● What you should do: Restate word for word the lines between the start of the material and the line with "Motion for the", keeping both of those ends and none of the pictures.

● Data excerpt:
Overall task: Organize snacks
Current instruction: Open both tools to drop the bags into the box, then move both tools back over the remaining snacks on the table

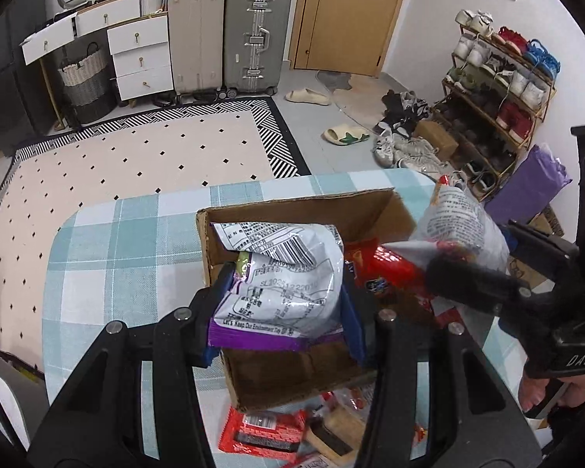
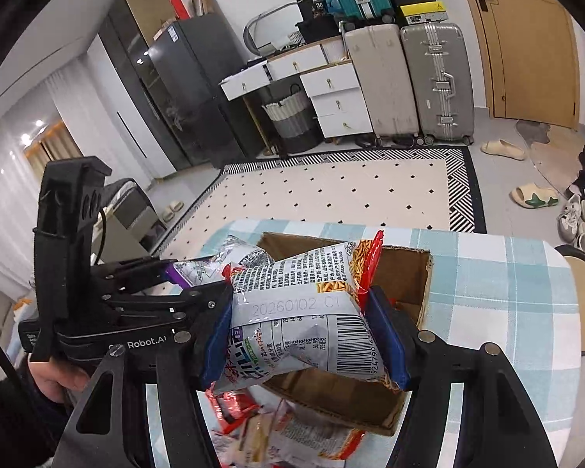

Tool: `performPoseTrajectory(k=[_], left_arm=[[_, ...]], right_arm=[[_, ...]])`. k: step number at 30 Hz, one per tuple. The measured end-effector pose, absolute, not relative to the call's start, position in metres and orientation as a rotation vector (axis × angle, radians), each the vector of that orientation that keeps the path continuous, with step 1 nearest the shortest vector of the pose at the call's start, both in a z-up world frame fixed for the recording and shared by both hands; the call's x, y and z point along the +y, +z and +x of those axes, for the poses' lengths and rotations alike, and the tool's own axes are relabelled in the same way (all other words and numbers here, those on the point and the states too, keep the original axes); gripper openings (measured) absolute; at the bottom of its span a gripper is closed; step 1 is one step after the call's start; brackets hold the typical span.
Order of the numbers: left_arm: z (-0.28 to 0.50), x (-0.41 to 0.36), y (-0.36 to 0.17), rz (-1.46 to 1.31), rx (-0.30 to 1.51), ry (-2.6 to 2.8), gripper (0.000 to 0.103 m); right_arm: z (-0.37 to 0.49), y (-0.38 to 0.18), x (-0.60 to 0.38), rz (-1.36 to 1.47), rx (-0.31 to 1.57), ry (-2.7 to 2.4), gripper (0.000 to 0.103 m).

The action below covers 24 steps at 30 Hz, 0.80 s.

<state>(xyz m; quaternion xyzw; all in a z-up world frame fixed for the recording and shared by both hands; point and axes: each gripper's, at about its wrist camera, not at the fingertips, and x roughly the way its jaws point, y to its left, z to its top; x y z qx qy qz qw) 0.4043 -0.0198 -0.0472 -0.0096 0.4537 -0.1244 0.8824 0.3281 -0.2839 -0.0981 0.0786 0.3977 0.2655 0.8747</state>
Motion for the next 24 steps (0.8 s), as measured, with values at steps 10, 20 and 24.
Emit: performPoseTrajectory(k=[10,20,24], left_arm=[[0.422,-0.025,-0.070,-0.002,0.978,-0.231,0.050],[0.403,-0.010,-0.049,-0.058,0.906,-0.186,0.082],[0.374,-0.005,-0.031,-0.037,0.858,-0.175,0.082]], right_arm=[[0.341,-0.120,-0.274,0.097,0.819,0.545,0.069],[0.322,-0.104,-0.287,0.105,0.751,0.539,0.082],[0.304,-0.092,-0.291,0.113,0.720,0.537,0.083]])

● Written response:
Overall task: Organize snacks
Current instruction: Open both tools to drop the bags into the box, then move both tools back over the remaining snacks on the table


Tool: `performPoseTrajectory(k=[_], left_arm=[[_, ...]], right_arm=[[_, ...]])`. k: step number at 30 Hz, one per tuple. The measured end-effector pose, absolute, not relative to the call's start, position in metres and orientation as a rotation vector (axis × angle, radians), each the vector of that orientation that keeps the path continuous, with step 1 nearest the shortest vector of the pose at the call's start, both in a z-up world frame fixed for the recording and shared by both hands; the call's x, y and z point along the +y, +z and +x of those axes, for the poses' lengths and rotations alike, and the tool's own axes are relabelled in the same way (all other words and numbers here, those on the point and the states too, keep the original axes); gripper openings (measured) absolute; at the bottom of its span a gripper is closed; step 1 is one step after the call's start; brackets hold the typical span.
Order of the numbers: left_arm: z (-0.28 to 0.50), x (-0.41 to 0.36), y (-0.36 to 0.17), rz (-1.46 to 1.31), rx (-0.30 to 1.51), ry (-2.6 to 2.8), gripper (0.000 to 0.103 m); right_arm: z (-0.37 to 0.49), y (-0.38 to 0.18), x (-0.60 to 0.38), rz (-1.36 to 1.47), rx (-0.31 to 1.57), ry (-2.7 to 2.4), gripper (0.000 to 0.103 m).

The action below covers 24 steps at 30 Hz, 0.80 s.

<state>(xyz m; quaternion xyzw; all in a z-up world frame fixed for the recording and shared by both hands; point and axes: each gripper's, at about its wrist camera, not at the fingertips, and x roughly the way its jaws point, y to its left, z to its top; x y z qx qy qz qw) 0.4043 -0.0198 -0.0472 -0.0096 0.4537 -0.1244 0.8824 0.3281 -0.2839 -0.0981 0.0786 0.3977 0.2655 0.8747</state>
Motion for the next 24 steps (0.8 s), as measured, with values at steps 10, 20 and 24.

That finishes the output.